Cholera isn’t dead—we first worlders just think if it that way because we have clean living conditions. In the third world, however, that’s not the case. Houses on rivers that are downstream if cities, crowded living conditions, and poor public sanitation can lead to a cholera outbreak.
Cholera is like a worse norovirus—except it’s a bacteria. But like norovirus, it causes massive, violent expulsion of fluids from the GI tract—only much, much worse. Cholera leads to dehydration to the point of death.
Luckily, cholera is easy to treat, it’s just hard to get that information to the people most likely to be affected by it. You have to sanitize your water before using it, and make an intense electrolyte formula for anyone who gets sick.
Currently, there’s an outbreak in Mexico. Despite being easy to treat, cholera is so virulent that it’s not unusual for it to spiral into a massive outbreak.
How is it being handled?
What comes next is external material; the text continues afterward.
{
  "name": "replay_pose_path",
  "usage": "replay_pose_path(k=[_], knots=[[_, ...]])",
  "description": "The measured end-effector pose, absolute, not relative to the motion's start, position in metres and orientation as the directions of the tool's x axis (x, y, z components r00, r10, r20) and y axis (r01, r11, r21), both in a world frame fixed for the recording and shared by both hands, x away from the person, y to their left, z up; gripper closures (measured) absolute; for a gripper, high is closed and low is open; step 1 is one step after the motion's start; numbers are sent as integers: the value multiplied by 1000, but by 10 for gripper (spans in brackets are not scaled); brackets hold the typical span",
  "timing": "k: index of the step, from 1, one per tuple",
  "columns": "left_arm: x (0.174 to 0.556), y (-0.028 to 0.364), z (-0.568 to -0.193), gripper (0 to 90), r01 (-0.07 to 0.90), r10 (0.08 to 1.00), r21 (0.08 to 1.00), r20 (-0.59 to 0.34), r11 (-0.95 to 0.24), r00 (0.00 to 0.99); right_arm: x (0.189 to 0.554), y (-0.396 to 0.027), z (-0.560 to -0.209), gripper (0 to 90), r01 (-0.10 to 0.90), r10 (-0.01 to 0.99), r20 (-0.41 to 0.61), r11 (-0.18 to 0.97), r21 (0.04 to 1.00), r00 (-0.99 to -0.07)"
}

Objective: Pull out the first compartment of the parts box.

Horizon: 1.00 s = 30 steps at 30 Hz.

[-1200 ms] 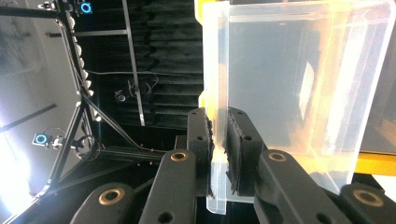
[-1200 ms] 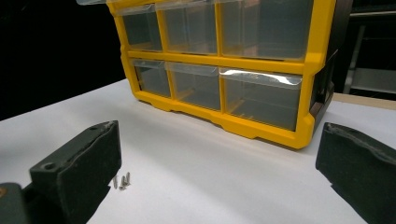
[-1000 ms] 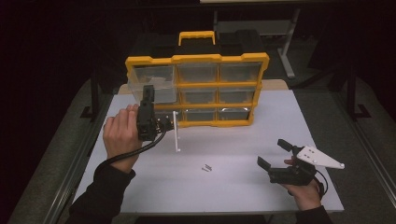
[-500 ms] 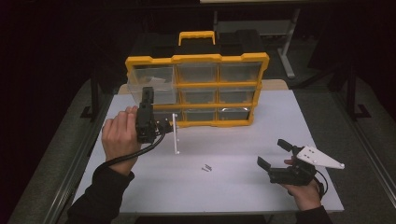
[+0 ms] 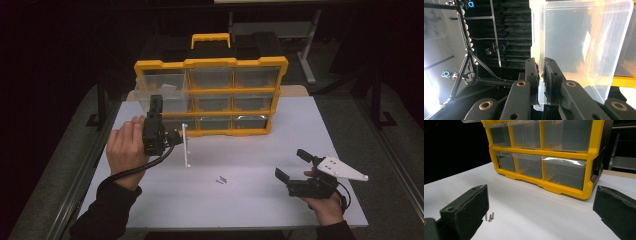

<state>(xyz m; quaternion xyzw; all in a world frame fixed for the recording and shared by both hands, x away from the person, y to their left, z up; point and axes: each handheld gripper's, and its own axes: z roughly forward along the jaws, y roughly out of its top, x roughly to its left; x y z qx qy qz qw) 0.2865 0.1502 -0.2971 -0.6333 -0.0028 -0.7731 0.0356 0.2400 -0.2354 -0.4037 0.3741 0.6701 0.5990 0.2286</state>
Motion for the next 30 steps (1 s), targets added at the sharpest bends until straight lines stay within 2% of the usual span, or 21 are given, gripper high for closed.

Colloidal silver! (A huge public information campaign has been paired with the door-to-door delivery of oral serum (I presume a nutrient/electrolyte formula), colloidal silver (to help get rid of the infection, I presume), and chlorine to treat their water.
While you’ll still get a nose up reaction from many people in the US when colloidal silver is mentioned (despite it’s increased use in hospitals to keep medical devices sterile and stop the spread of disease between doctors and patients), poorer countries who still face life threatening diseases like cholera can’t afford to be picky (especially when there’s no sound reason for it!).
The tide will have to turn on popular opinion. Although there’s talk of a virus based replacement for current antibiotics, it is not moving fast enough for the current time-table of when antibiotics will become more or less useless. I hope people don’t remain stubborn about colloidal silver. After all, I’ve never heard of someone who tried it and didn’t benefit!
What’s your colloidal silver story?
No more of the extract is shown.